Exercise data section start
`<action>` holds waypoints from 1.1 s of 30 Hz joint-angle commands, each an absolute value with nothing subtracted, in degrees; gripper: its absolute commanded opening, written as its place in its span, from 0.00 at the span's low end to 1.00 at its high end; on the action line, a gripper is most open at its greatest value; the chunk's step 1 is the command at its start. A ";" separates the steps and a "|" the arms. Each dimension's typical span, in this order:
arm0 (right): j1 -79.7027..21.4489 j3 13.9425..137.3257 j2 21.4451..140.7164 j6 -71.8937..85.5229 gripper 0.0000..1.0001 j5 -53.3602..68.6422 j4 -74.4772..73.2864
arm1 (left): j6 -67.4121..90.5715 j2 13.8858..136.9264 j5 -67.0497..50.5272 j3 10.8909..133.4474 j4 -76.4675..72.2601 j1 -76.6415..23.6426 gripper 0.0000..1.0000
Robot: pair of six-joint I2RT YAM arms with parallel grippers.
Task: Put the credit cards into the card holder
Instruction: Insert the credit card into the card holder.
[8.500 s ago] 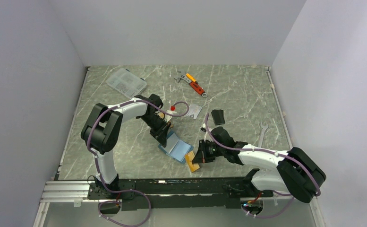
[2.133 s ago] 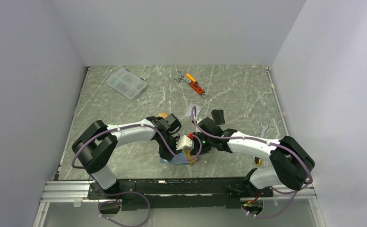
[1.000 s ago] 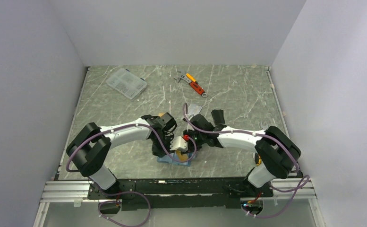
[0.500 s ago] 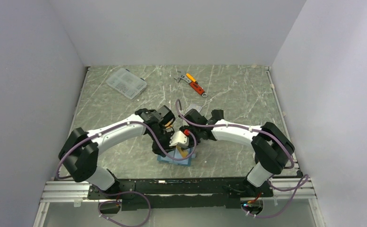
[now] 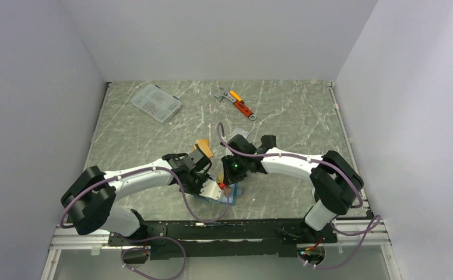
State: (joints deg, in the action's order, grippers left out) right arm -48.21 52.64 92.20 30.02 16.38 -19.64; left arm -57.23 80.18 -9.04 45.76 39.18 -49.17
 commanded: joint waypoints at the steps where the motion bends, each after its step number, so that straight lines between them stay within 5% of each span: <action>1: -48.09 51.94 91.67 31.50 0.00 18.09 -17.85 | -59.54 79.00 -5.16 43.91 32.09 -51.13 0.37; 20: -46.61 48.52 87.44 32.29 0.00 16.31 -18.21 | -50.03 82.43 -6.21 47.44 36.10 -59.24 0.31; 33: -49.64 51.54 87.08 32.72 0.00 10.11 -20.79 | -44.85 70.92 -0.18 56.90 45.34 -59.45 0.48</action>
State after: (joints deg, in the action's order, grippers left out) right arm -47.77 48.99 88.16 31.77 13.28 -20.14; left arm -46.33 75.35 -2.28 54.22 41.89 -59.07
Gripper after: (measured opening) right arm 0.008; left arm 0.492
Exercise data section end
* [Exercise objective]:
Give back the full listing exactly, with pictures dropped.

* [Task output]:
`<action>` holds waypoints from 1.1 s of 30 Hz joint-angle commands, each an absolute value with nothing subtracted, in degrees; gripper: its absolute commanded opening, written as its place in its span, from 0.00 at the span's low end to 1.00 at its high end; on the action line, a gripper is most open at its greatest value; the chunk's step 1 is the command at its start. A ";" separates the steps and a "|" the arms. Each dimension's typical span, in this order:
arm0 (right): j1 -79.7027..21.4489 j3 13.9425..137.3257 j2 21.4451..140.7164 j6 -71.8937..85.5229 gripper 0.0000..1.0001 j5 -53.3602..68.6422 j4 -74.4772..73.2864
arm1 (left): j6 -67.4121..90.5715 j2 13.8858..136.9264 j5 -67.0497..50.5272 j3 10.8909..133.4474 j4 -76.4675..72.2601 j1 -76.6415..23.6426 gripper 0.0000..1.0000
Robot: pair of six-joint I2RT YAM arms with parallel grippers.
Task: Put the credit cards into the card holder
Instruction: Insert the credit card into the card holder.
[8.500 s ago] 
[2.133 s ago] 
[1.000 s ago] 
[0.500 s ago] 
[now] 
State: (joints deg, in the action's order, grippers left out) right arm -48.21 52.64 92.20 30.02 16.38 -19.64; left arm -57.23 80.18 -9.04 45.76 39.18 -49.17
 commanded: joint waypoints at the steps where the motion bends, each after its step number, so that straight lines between them stay within 5% of each span: <action>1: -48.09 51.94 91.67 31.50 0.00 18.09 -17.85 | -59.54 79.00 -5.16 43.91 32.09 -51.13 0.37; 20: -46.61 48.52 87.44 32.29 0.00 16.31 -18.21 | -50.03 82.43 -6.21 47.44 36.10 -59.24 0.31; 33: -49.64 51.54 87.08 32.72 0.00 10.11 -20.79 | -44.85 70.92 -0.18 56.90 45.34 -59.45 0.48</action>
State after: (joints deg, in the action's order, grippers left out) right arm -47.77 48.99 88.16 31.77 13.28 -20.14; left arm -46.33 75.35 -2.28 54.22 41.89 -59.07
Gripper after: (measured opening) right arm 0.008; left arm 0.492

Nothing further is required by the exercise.